**Aim of the task:**
Set down, please, exactly the lines below that run from the line with "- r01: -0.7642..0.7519" to the line with "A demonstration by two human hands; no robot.", both lines included.

◆ ◆ ◆ ◆

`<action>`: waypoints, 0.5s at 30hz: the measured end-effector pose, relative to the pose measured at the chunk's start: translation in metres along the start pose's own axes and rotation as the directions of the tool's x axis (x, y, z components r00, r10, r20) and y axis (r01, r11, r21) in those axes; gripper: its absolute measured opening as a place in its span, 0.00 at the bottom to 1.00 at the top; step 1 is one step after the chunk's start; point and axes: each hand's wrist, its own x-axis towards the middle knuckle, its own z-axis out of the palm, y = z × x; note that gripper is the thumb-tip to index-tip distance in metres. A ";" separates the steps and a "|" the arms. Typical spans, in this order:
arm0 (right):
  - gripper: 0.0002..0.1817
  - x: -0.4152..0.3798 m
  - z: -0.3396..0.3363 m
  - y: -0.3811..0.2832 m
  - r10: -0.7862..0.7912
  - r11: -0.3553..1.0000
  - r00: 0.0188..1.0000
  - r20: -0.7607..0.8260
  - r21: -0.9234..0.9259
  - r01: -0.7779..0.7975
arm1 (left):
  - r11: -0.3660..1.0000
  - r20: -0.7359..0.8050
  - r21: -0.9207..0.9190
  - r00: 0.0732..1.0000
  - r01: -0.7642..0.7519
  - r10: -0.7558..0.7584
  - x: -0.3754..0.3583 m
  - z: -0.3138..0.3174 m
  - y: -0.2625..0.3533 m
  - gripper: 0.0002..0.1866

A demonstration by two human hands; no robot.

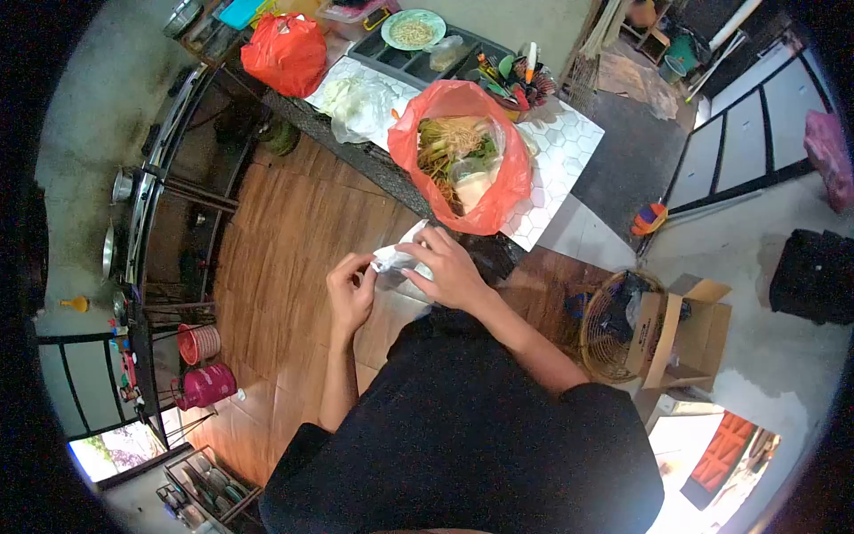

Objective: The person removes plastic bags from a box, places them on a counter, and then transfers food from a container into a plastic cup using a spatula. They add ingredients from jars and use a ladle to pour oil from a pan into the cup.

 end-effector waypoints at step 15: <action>0.09 0.133 0.032 0.029 -0.025 0.994 0.999 -0.043 -0.103 0.020 | 0.994 0.075 -0.099 0.996 -0.037 0.045 0.127 -0.022 -0.045 0.06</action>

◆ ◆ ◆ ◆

**Your response:**
  - r01: -0.7642..0.7519
  - r10: -0.7558..0.7584
  - x: -0.3754..0.3583 m
  - z: -0.3138..0.3174 m
  - y: -0.2625..0.3533 m
  - gripper: 0.0002..0.1866

A demonstration by two human hands; no robot.

The output returned above is complete.